Requirement:
Retype the data that follows with no alterations, please.

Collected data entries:

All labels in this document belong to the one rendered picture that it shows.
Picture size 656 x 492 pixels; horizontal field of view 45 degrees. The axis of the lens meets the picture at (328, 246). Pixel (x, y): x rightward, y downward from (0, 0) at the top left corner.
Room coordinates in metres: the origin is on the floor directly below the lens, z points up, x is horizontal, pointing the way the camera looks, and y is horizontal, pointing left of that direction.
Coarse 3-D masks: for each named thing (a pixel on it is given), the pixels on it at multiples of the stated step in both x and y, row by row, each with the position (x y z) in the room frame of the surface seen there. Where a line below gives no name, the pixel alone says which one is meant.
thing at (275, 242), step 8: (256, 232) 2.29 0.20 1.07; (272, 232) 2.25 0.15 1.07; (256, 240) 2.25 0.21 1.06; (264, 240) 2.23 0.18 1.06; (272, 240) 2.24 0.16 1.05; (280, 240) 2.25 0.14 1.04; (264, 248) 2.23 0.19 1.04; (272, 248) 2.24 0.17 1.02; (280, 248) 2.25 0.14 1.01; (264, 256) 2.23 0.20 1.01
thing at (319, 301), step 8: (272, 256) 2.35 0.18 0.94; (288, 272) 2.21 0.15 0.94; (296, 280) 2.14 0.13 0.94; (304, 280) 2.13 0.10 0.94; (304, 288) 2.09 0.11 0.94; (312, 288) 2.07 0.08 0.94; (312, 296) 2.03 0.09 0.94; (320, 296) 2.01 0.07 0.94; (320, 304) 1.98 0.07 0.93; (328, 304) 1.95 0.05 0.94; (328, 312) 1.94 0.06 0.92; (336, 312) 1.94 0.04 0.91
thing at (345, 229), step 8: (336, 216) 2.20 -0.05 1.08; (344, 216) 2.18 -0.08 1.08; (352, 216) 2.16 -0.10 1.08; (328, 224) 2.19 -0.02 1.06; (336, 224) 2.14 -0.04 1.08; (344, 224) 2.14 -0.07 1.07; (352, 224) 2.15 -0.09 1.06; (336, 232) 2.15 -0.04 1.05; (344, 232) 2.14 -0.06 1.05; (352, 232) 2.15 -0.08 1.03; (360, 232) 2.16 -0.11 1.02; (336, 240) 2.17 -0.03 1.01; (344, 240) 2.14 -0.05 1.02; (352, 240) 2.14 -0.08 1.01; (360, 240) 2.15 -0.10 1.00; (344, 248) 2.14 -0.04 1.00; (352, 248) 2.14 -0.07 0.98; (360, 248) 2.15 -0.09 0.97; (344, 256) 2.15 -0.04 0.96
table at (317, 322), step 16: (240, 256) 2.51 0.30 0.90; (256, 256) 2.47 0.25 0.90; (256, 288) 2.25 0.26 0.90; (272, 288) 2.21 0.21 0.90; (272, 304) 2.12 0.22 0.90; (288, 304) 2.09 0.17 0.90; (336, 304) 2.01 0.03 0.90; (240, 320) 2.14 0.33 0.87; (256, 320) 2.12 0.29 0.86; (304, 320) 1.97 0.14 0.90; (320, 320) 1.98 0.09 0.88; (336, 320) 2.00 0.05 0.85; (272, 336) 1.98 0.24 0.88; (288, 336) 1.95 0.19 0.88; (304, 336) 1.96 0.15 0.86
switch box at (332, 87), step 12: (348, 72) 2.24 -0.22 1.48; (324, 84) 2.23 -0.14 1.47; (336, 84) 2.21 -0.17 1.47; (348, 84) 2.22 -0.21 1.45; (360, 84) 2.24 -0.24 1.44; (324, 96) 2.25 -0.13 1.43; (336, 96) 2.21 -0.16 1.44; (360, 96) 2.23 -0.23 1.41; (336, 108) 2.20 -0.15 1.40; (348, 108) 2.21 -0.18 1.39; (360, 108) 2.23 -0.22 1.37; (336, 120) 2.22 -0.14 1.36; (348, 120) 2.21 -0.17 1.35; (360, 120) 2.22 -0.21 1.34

Answer space:
All labels in this document belong to the one rendered picture that it shows.
Picture size 656 x 492 pixels; horizontal field of view 45 degrees. The axis of the lens meets the picture at (328, 246). Pixel (x, y): x rightward, y downward from (0, 0) at the top left corner.
Room coordinates in metres: the origin is on the floor directly below the lens, z points up, x is horizontal, pointing the way the camera looks, and y is horizontal, pointing left of that direction.
Coarse 3-D masks: for each named thing (a pixel on it is given), the pixels on it at multiples of the stated step in both x and y, row by row, each with the position (x y z) in the room frame of the surface seen there. Where a line below gives no name, the pixel alone says which one is meant.
thing at (275, 242), step 8: (256, 232) 2.29 0.20 1.07; (272, 232) 2.25 0.15 1.07; (256, 240) 2.25 0.21 1.06; (264, 240) 2.23 0.18 1.06; (272, 240) 2.24 0.16 1.05; (280, 240) 2.25 0.14 1.04; (264, 248) 2.23 0.19 1.04; (272, 248) 2.24 0.17 1.02; (280, 248) 2.25 0.14 1.01; (264, 256) 2.23 0.20 1.01
thing at (319, 301), step 8: (272, 256) 2.35 0.18 0.94; (288, 272) 2.21 0.15 0.94; (296, 280) 2.14 0.13 0.94; (304, 280) 2.13 0.10 0.94; (304, 288) 2.09 0.11 0.94; (312, 288) 2.07 0.08 0.94; (312, 296) 2.03 0.09 0.94; (320, 296) 2.01 0.07 0.94; (320, 304) 1.98 0.07 0.93; (328, 304) 1.95 0.05 0.94; (328, 312) 1.94 0.06 0.92; (336, 312) 1.94 0.04 0.91
thing at (345, 229), step 8: (336, 216) 2.20 -0.05 1.08; (344, 216) 2.18 -0.08 1.08; (352, 216) 2.16 -0.10 1.08; (328, 224) 2.19 -0.02 1.06; (336, 224) 2.14 -0.04 1.08; (344, 224) 2.14 -0.07 1.07; (352, 224) 2.15 -0.09 1.06; (336, 232) 2.15 -0.04 1.05; (344, 232) 2.14 -0.06 1.05; (352, 232) 2.15 -0.08 1.03; (360, 232) 2.16 -0.11 1.02; (336, 240) 2.17 -0.03 1.01; (344, 240) 2.14 -0.05 1.02; (352, 240) 2.14 -0.08 1.01; (360, 240) 2.15 -0.10 1.00; (344, 248) 2.14 -0.04 1.00; (352, 248) 2.14 -0.07 0.98; (360, 248) 2.15 -0.09 0.97; (344, 256) 2.15 -0.04 0.96
table at (317, 322), step 16: (240, 256) 2.51 0.30 0.90; (256, 256) 2.47 0.25 0.90; (256, 288) 2.25 0.26 0.90; (272, 288) 2.21 0.21 0.90; (272, 304) 2.12 0.22 0.90; (288, 304) 2.09 0.17 0.90; (336, 304) 2.01 0.03 0.90; (240, 320) 2.14 0.33 0.87; (256, 320) 2.12 0.29 0.86; (304, 320) 1.97 0.14 0.90; (320, 320) 1.98 0.09 0.88; (336, 320) 2.00 0.05 0.85; (272, 336) 1.98 0.24 0.88; (288, 336) 1.95 0.19 0.88; (304, 336) 1.96 0.15 0.86
switch box at (332, 87), step 12: (348, 72) 2.24 -0.22 1.48; (324, 84) 2.23 -0.14 1.47; (336, 84) 2.21 -0.17 1.47; (348, 84) 2.22 -0.21 1.45; (360, 84) 2.24 -0.24 1.44; (324, 96) 2.25 -0.13 1.43; (336, 96) 2.21 -0.16 1.44; (360, 96) 2.23 -0.23 1.41; (336, 108) 2.20 -0.15 1.40; (348, 108) 2.21 -0.18 1.39; (360, 108) 2.23 -0.22 1.37; (336, 120) 2.22 -0.14 1.36; (348, 120) 2.21 -0.17 1.35; (360, 120) 2.22 -0.21 1.34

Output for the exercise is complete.